Le aziende hanno una grande responsabilità nella produzione di contenuto multimediale, generando anche fenomeni di contaminazione verso altri canali mainstream. Pensiamo a Gomorra: con la sua capacità di esportazione è un’eccezione, in questo momento.
La mia percezione è che in Italia in questa fase non siamo sfidanti, ma siamo molto cauti, a tutti i livelli.
Dall’alto, non si tenta di produrre i grandi contenuti che eravamo in grado di creare decenni fa, quando l’Italia si sapeva far conoscere grazie al racconto della sua immagine, comunicando se stessa e diffondendo contenuti di design che l’hanno resa famosa. Inoltre, verso il basso, i brand non riescono a cogliere l’opportunità di fare da collante negli spazi in cui si ritrovano le community spontanee, perché è lì che c’è già del contenuto, ed è importante rilevarlo, misurarlo e portarlo alla luce.

Inutile chiederti, a questo punto, se secondo te nel mondo social conti di più la connessione, la condivisione o la produzione di contenuto, perché hai già risposto.

Be’, sì. Quello che vedo è che le aziende si stanno facendo ingannare dalle piattaforme, dallo scopo che hanno e dagli influencer che le abitano, con i loro numerosi follower. Il punto è sempre lo stesso: se non c’è alle spalle un approccio scientifico agli strumenti, alle strategie e al loro potenziale per lo sviluppo del business, e finché i social media verranno visti come un gioco, è difficile che le aspettative aziendali possano diventare positive verso il settore e verso alcune sue figure professionali.
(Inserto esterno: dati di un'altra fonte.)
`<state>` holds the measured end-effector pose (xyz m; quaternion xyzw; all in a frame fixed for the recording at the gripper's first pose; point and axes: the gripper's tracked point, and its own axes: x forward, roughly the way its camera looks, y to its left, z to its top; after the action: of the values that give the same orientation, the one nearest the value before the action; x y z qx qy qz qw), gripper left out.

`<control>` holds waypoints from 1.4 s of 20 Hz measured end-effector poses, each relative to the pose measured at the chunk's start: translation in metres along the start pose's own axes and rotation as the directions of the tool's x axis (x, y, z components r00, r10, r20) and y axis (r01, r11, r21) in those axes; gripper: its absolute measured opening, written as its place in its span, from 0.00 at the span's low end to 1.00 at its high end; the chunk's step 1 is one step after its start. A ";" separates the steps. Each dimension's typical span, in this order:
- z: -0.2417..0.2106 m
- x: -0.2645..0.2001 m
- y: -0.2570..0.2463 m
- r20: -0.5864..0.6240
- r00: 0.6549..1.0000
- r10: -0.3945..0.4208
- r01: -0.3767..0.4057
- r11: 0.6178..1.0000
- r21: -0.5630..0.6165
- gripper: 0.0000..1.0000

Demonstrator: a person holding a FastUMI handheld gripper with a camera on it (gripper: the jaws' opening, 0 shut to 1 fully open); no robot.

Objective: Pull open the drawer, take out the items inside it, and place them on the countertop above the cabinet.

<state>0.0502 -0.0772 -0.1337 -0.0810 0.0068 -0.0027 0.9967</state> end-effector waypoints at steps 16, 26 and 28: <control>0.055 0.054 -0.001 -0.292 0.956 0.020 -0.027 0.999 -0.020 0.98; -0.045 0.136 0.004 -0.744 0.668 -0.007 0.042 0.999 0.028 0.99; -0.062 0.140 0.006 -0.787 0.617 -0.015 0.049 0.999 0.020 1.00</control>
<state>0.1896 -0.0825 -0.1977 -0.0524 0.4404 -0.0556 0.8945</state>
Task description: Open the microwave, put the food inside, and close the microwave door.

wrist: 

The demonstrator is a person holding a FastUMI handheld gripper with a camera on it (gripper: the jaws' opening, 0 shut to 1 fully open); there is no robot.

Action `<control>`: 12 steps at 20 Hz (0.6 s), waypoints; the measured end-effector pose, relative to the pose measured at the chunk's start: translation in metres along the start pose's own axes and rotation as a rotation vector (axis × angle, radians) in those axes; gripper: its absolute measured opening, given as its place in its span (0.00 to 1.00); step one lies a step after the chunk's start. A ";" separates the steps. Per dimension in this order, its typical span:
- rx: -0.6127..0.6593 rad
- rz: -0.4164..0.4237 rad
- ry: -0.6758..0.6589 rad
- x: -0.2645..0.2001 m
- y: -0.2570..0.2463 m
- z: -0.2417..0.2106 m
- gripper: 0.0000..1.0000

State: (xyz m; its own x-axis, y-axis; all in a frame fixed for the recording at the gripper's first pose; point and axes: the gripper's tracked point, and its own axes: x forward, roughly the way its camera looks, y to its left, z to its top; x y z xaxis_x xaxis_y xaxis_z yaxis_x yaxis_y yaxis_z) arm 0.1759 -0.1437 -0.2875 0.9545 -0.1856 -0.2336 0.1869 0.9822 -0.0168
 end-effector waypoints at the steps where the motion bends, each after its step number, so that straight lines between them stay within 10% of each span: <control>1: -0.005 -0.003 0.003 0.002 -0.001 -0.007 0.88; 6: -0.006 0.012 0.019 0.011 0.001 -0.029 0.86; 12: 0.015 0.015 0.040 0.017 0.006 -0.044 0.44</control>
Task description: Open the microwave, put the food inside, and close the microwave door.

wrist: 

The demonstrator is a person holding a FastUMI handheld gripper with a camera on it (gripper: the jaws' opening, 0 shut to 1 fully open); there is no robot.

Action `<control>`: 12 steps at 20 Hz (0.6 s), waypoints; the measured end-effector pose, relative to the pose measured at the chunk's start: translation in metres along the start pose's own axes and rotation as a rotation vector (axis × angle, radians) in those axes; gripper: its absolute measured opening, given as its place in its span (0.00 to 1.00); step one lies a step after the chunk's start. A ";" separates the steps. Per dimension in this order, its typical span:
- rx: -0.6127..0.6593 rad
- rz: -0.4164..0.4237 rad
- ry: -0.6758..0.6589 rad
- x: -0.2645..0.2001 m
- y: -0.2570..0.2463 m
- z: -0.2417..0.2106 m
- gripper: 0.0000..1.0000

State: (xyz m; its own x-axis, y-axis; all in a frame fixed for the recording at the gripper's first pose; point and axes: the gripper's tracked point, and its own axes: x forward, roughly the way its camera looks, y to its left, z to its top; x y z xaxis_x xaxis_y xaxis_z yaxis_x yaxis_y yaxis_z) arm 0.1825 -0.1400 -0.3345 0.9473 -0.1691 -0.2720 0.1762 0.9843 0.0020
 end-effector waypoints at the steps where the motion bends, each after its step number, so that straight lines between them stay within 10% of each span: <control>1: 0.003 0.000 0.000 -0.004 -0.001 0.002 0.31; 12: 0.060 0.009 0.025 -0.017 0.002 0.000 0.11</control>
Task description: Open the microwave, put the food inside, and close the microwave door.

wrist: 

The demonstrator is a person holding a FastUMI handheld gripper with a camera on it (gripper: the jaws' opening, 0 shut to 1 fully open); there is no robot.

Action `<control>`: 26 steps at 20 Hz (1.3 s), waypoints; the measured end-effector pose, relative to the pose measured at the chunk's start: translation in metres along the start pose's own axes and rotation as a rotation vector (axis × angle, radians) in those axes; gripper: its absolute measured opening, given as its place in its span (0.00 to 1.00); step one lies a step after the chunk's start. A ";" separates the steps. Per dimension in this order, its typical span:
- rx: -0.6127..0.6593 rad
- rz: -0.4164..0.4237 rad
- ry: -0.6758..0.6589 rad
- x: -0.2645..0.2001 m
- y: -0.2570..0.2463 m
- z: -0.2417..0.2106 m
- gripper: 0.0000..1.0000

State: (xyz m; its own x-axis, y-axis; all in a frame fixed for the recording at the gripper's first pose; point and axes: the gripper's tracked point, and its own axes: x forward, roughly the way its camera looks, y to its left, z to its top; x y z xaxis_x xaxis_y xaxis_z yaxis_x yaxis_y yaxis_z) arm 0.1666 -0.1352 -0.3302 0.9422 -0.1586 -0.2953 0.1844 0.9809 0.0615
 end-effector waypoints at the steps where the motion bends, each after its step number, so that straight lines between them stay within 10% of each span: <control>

C’è un altro tallone d’Achille che hai toccato con il tuo lavoro di divulgazione sui social media: la consapevolezza, prima ancora dell’utilizzo, delle fonti di informazione nei testi che girano tra le mani degli aspiranti Social Media Marketer. Anche questo è un fattore che penalizza la crescita del settore in termini di diffusione delle competenze reali, o no?

Io vedo una grande impreparazione: l’azienda non sa valutare le professionalità, né ha gli strumenti per farlo. Inoltre, le professionalità non sono in linea con le aspettative.
Un ulteriore aspetto è che c’è una grande difficoltà a capire che i social media non sono una dashboard in cui collezionare fan e follower, ma sono una scelta strategica, innanzitutto di presenza su alcuni canali.
Bisogna capire la distinzione tra necessità strategica e necessità operativa.

A proposito di Social Commerce, non pensi che le piattaforme di networking stiano per fondersi in piattaforme di shopping vere e proprie? Che futuro hanno Facebook e Amazon, secondo te?

Sicuramente il business model di Amazon è chiaro, quindi è facile immagine un futuro di questa piattaforma. Non si può dire lo stesso di Facebook che non ha personalizzato la value proposition, a differenza degli altri social network come ad esempio Twitter, che si sta sempre più specializzando nella comunicazione di stampo giornalistico, diventando un canale privilegiato per l’informazione. Facebook ha un futuro oscuro.
La sua volontà di prendere tutto non lo rende solido e, in termini economici, non avendo una value proposition chiara e definita è già difficile immaginare come evolverà, figuriamoci come possa riuscire a fondersi con altri mercati. Anche questo è uno dei problemi che le aziende, nelle loro valutazioni dei progetti social media, dovrebbero capire per evitare di fare scelte azzardate affidandosi a esperti verticalizzati sulle piattaforme, ma che non hanno alcuna preparazione economica, sociologica e filosofica necessarie a comprendere questo passaggio.
Se il budget destinato ai progetti e alle risorse loro affidate continuerà a basarsi su premesse così deboli, non dovrà sorprenderci se noi italiani ci metteremo ancora molto a tornare a essere protagonisti attivi dell’industria internazionale.